Of course, having added one interstage register, we can now talk seriously about adding others. For example, we might have one ALU that only does add, subtract and other simple operations, while the other can multipl and divide. The simple ALU might finish each operation on the next instruction, as above, while the ALU that can multiply and divide might have several pipeline stages.
A pipelined fast multiply or divide might, for example, handle 8 partial products per pipeline stage, completing a 32 bit multiply in 4 clock cycles.

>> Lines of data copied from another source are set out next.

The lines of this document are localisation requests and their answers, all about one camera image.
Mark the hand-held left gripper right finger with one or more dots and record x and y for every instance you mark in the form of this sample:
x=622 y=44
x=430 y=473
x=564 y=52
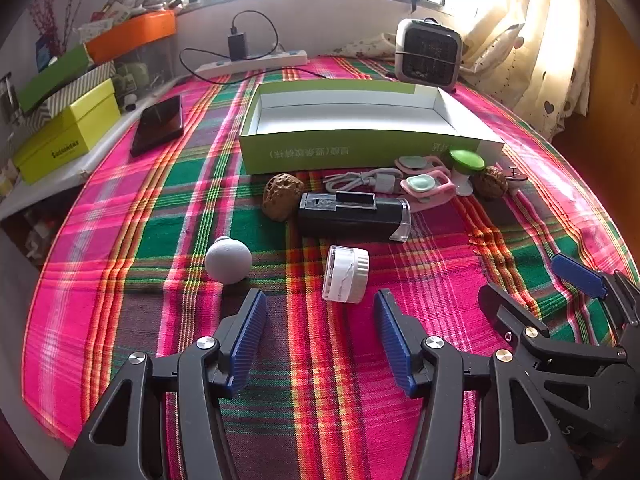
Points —
x=392 y=345

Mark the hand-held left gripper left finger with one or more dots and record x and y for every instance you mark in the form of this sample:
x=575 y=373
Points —
x=247 y=340

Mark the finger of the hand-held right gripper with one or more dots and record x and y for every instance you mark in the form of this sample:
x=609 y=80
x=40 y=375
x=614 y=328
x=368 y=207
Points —
x=505 y=310
x=575 y=270

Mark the grey ball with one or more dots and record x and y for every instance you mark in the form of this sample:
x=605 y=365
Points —
x=227 y=260

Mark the small white jar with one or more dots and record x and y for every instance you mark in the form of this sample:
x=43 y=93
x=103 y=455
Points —
x=345 y=275

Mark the brown walnut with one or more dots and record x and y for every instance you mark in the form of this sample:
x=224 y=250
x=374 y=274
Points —
x=282 y=197
x=491 y=184

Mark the black device clear cap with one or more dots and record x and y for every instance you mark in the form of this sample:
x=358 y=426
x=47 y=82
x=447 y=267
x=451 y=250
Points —
x=345 y=220

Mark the green cardboard box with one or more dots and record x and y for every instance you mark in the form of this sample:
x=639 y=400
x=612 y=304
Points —
x=325 y=155

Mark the pink green plaid blanket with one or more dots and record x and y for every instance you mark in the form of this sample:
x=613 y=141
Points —
x=150 y=260

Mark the black phone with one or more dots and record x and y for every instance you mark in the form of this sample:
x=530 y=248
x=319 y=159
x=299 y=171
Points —
x=157 y=125

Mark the cream heart print curtain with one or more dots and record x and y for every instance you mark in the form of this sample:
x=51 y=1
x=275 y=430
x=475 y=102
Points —
x=550 y=35

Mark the small grey space heater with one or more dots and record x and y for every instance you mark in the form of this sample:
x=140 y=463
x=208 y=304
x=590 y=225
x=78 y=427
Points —
x=425 y=55

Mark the white power strip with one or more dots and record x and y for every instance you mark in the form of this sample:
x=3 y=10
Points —
x=260 y=62

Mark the yellow green box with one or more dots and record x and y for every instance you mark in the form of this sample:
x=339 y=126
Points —
x=65 y=130

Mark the black charger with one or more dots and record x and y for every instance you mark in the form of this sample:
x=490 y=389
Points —
x=237 y=46

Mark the cream floral cloth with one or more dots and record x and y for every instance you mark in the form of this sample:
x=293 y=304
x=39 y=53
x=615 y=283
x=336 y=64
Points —
x=370 y=47

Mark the striped box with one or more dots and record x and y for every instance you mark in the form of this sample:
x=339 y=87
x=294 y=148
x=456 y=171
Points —
x=80 y=87

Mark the orange box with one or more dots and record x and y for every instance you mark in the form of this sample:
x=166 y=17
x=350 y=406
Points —
x=130 y=35

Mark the dark green box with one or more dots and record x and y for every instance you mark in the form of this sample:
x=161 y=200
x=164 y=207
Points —
x=50 y=77

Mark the red berry branches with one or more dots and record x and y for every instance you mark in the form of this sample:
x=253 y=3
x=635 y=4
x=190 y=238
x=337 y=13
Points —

As a result, the multiply-divide pipe would have to be programmed with instructions that have the following character:
| SRC1 | SRC2 | OP | DST |
______ ______ ____
|______|______|____|_____ first instruction
__ __ second
__ __ third
__ _____ fourth
|_____| fifth instruction
Programmers won't like writing code for this machine, nor will they
enjoy writing compilers for it, but it does allow a good programmer
or a good compiler writer to exploit the parallelism of the machine.

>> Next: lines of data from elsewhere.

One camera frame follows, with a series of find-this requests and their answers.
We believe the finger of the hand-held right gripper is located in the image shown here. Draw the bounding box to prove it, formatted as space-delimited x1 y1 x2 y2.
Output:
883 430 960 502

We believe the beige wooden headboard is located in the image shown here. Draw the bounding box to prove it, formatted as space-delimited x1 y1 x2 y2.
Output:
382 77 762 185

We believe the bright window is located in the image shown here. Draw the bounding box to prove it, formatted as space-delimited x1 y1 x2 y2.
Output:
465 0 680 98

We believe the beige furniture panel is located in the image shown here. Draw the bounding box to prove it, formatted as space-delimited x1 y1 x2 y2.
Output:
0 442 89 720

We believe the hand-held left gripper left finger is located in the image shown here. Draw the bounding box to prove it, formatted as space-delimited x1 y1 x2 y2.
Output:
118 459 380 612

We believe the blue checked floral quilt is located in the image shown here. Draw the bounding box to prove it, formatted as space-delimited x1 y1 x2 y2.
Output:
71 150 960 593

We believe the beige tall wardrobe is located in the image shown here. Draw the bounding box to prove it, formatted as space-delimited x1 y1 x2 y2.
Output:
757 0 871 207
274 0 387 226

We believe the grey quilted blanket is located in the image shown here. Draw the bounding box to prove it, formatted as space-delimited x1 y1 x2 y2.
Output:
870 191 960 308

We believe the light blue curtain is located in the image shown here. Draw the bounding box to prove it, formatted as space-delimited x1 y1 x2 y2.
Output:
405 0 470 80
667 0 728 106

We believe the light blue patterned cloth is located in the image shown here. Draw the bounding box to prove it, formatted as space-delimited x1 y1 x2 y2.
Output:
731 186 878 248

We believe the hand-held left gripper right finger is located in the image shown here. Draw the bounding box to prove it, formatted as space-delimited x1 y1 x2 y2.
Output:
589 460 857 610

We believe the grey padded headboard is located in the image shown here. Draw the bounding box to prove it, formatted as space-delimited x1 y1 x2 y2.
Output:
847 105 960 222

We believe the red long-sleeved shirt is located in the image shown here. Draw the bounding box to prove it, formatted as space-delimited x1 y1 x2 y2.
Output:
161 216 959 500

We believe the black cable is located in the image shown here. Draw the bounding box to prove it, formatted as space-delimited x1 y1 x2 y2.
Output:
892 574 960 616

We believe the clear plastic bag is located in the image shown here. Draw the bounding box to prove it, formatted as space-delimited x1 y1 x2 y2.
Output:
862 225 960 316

Any machine that allows simultaneous operations on a number of registers must support register files that allow multiple operands to be extracted at once. For example, consider the following abstraction:
data in
write addr _____|_____
-----| |
strobe | |
-----|> |
| register |
read addr | file | read addr
A -----|___________|----- B
| |
data out A B data out
Here, the write address determins which register changes when there
is a strobe pulse. Read address A determies what data appears on
data out A, and read address B determines what data appears on
data out B.
We can implement this with two simpler register sets as follows:
data in
|
write addr --------o---------
----o-------|---------- |
-|-------|-------- | |
| | _____|_____ | | _____|_____
| -| | | -| |
strobe | | | | | |
--o---|> A | ---|> B |
| register | | register |
read addr | file | | file |
A -----|___________| --|___________|
| | | read addr
| --------|--------- B
| |
data out A B data out
Here, we have used two off-the-shelf register files with one
data input and one data output to make a dual port register
file with two data outputs. The two files store identical data
and allow parallel access to that data by simple duplication.

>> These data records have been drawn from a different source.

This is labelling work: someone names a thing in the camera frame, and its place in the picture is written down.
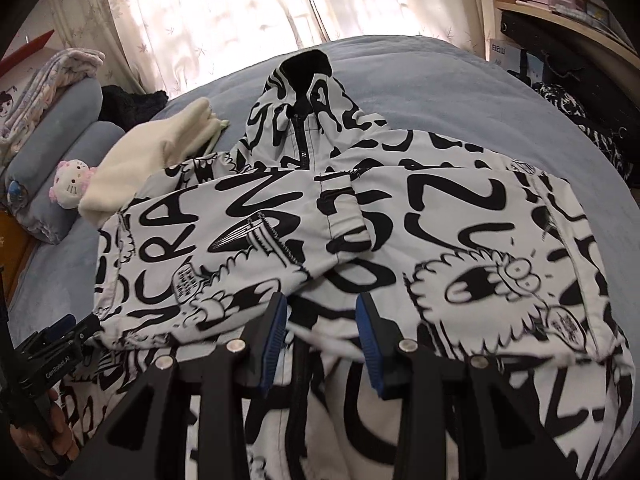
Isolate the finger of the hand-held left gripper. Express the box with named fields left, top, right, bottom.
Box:
left=22, top=315, right=77, bottom=350
left=47, top=313, right=103, bottom=356

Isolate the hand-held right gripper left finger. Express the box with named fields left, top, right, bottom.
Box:
left=62, top=292, right=291, bottom=480

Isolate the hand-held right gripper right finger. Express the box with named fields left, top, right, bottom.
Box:
left=356, top=291, right=583, bottom=480

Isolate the black white printed jacket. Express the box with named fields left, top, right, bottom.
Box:
left=60, top=50, right=633, bottom=480

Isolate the person's left hand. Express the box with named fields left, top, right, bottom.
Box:
left=10, top=389, right=77, bottom=461

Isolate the pink white plush toy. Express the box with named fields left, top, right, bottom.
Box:
left=48, top=159, right=96, bottom=209

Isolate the cream fleece garment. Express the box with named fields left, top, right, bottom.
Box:
left=79, top=97, right=231, bottom=228

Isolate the black fuzzy garment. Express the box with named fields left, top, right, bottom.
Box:
left=100, top=85, right=169, bottom=128

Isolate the folded floral blanket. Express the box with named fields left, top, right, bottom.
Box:
left=0, top=49, right=107, bottom=153

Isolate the bed with blue sheet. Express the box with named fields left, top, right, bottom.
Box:
left=10, top=35, right=640, bottom=361

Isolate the black-and-white printed bag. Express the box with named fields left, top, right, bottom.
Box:
left=530, top=81, right=640, bottom=186

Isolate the white box with blue print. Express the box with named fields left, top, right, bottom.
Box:
left=487, top=37, right=543, bottom=81

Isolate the white floral curtain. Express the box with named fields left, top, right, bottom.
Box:
left=297, top=0, right=493, bottom=58
left=45, top=0, right=331, bottom=98

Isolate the long black bag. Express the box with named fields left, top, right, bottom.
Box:
left=500, top=10, right=640, bottom=131

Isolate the wooden shelf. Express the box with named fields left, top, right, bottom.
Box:
left=495, top=0, right=640, bottom=76

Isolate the red wall sticker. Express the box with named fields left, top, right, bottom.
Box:
left=0, top=30, right=55, bottom=63

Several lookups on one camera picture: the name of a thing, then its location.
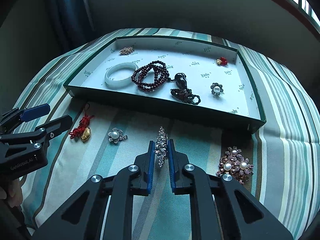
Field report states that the pearl flower brooch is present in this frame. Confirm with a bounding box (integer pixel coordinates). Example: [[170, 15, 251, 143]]
[[108, 128, 128, 143]]

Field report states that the large pearl cluster brooch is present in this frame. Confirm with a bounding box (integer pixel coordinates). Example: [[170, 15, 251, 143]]
[[216, 146, 254, 184]]

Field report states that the green shallow cardboard box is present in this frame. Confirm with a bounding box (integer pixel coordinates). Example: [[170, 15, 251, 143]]
[[63, 35, 266, 134]]

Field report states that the person's left hand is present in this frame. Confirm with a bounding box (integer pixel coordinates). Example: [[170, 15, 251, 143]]
[[0, 180, 23, 207]]

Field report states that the pearl flower ring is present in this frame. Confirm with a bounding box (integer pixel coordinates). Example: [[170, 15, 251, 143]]
[[210, 82, 223, 96]]

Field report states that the dark blue curtain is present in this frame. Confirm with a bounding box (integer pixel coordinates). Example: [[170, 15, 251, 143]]
[[45, 0, 95, 53]]

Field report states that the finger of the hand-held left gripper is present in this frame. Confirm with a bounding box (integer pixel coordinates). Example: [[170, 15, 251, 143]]
[[0, 115, 73, 153], [0, 103, 51, 130]]

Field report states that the dark red bead bracelet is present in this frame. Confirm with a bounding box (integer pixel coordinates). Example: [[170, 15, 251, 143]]
[[130, 60, 170, 93]]

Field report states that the long crystal brooch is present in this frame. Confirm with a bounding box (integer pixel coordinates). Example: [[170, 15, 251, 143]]
[[154, 126, 168, 167]]

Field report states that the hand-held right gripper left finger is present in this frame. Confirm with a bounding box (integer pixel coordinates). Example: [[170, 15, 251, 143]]
[[31, 140, 156, 240]]

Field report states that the black pendant tassel necklace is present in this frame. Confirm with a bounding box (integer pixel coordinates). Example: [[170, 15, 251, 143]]
[[169, 72, 201, 105]]

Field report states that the white jade bangle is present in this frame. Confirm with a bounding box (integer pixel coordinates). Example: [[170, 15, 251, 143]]
[[104, 62, 139, 88]]

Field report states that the red knotted cord gold charm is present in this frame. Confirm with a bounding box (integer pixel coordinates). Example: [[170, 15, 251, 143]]
[[69, 104, 95, 142]]

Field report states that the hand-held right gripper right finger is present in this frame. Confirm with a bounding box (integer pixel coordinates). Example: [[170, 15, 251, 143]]
[[167, 139, 294, 240]]

Another way of realizing the same function is to build the multiport register file starting from the ground up. here is an example 4-port register file:
data in
|
write addr ---------o----o----o---------
----- __|__ __|__ __|__ __|__
| -|>____| -|>____| -|>____| -|>____|
| | | | | | | | |
/|- | | | | | | |
strobe | |------|---- | | | | |
----| |------|---------|---- | | |
\|------|---------|---------|---- |
| | | |
| -|---------|-------o-
| -|-|---------o----- |
| -|-|-o------------- | |
-o-|-|-|------------- | | |
read addr _|_|_|_|_ _|_|_|_|_ read addr
A -----\_______/ \_______/----- B
| |
data out A B data out
Both of the above implementations of multiport memory can be
easily extended to any number of ports, and both are commonly
used for small memorys such as register files inside computers.
The first version is best where off-the-shelf components must be
used, while the second is easily incorporated into custom designs.
Multiport memory subsystems that allow parallel write operations are somewhat more complex.
Multiport main memory is more complex, but the above illustrations suffice, for the time being, to demonstrate that it is possible, in principle.